Homelessness application

  1. The Council considered Mr X’s homelessness application and decided he was not eligible for housing assistance. It accepted during the complaint process that it did not send a decision letter to him, although it said Mr X could have accessed it if he had used the link it sent him to access his case files. The failure to issue a decision in writing was fault. As a result of this fault, Mr X lost his right to ask for a review of the decision.
  2. An assessment of eligibility is essentially an assessment of the person’s immigration status. I cannot say whether the Council’s assessment of Mr X’s immigration status was correct. However, I note the Council offered to refer Mr X to a local law centre for advice about his immigration status, which was appropriate action for someone with no recourse to public funds, and Mr X declined this on more than one occasion. It he had agreed the referral and the Council’s decision was not correct, it is likely the law centre would have assisted him with requesting a review and/or making an appeal to the county court. The Council said it was still willing to make this referral if Mr X wishes.

Eviction from hotel

  1. Mr X moved into the hotel in early April and by early May the hotel was sufficiently concerned about his behaviour to ask the Council to consider moving him.
  2. In June 2020, after a further request from the hotel to transfer Mr X, the Council issued a warning letter. This suggested his behaviour was anti-social but did not specify what Mr X had done wrong or what he should do differently in future. The Council said a charity supporting Mr X spoke to him about his behaviour on a number of occasions and the charity was satisfied Mr X understood that any further rule breaches would lead to his eviction. I have not seen written evidence of this but Mr X has not disputed he knew what would happen if he broke the rules again.
  3. Rather, Mr X’s argument is that he was not cooking food in his room and therefore he should not have been evicted for doing so. I have seen the email the hotel sent to the Council and the photos referred to. Although it would have been better if the Council had made some enquiries of its own, I accept the decision about whether to evict was one for the hotel to make. In addition, I accept that although the presence of food in the kettle did not conclusively prove Mr X was cooking in his room, he did not provide an alternative explanation when asked by the charity supporting him on the day he was evicted.

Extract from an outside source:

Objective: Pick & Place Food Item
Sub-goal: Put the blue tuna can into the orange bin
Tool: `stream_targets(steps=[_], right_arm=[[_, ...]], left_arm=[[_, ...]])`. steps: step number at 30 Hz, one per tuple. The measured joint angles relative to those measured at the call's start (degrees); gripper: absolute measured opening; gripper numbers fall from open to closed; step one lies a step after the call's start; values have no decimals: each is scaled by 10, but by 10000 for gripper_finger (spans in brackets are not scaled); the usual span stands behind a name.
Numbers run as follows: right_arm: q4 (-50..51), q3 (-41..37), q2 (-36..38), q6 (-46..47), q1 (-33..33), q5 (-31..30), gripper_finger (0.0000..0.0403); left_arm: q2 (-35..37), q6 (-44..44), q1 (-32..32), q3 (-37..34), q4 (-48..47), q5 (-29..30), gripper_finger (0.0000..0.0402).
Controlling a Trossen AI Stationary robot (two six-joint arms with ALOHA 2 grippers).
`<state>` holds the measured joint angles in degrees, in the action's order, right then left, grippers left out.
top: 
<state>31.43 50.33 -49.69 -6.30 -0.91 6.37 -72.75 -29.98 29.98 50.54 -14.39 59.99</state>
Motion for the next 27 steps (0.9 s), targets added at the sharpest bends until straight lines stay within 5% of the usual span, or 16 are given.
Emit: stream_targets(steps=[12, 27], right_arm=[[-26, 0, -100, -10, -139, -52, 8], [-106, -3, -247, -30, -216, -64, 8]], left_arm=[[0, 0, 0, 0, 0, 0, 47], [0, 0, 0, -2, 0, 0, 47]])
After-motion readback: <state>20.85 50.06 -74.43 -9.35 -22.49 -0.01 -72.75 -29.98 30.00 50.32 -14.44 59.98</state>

On balance, I do not consider the Council was at fault for concluding Mr X had broken the hotel’s rules and for therefore issuing an eviction notice.
  4. By the time Mr X was evicted, in early September, the Everyone In initiative had ended and the Council was not required to provide accommodation to those with NRPF. The Council’s policy was to continue to accommodate them where there were no rule breaches and they were engaging with relevant support. Otherwise, it would only continue to accommodate them if they were medically vulnerable to COVID-19. In this case, Mr X had breached the hotel rules on more than one occasion, had refused a referral to the law centre, and there was no evidence he was vulnerable on health grounds. Therefore, the Council decided not to transfer him to alternative accommodation, which was in line with its policy. The Council considered relevant factors and there was no fault in the way the Council considered whether to offer alternative accommodation.

Complaints handling

  1. There was possibly some confusion caused by the Council by explaining the circumstances around Mr X’s eviction in different ways at different stages of its complaints process. For example, initially saying that cooking in his room was a health and safety issue, and later saying preparing food in his room was in breach of hotel rules. This led to Mr X believing it was changing its story to fit the facts. However, I do not consider this warrants a finding of fault.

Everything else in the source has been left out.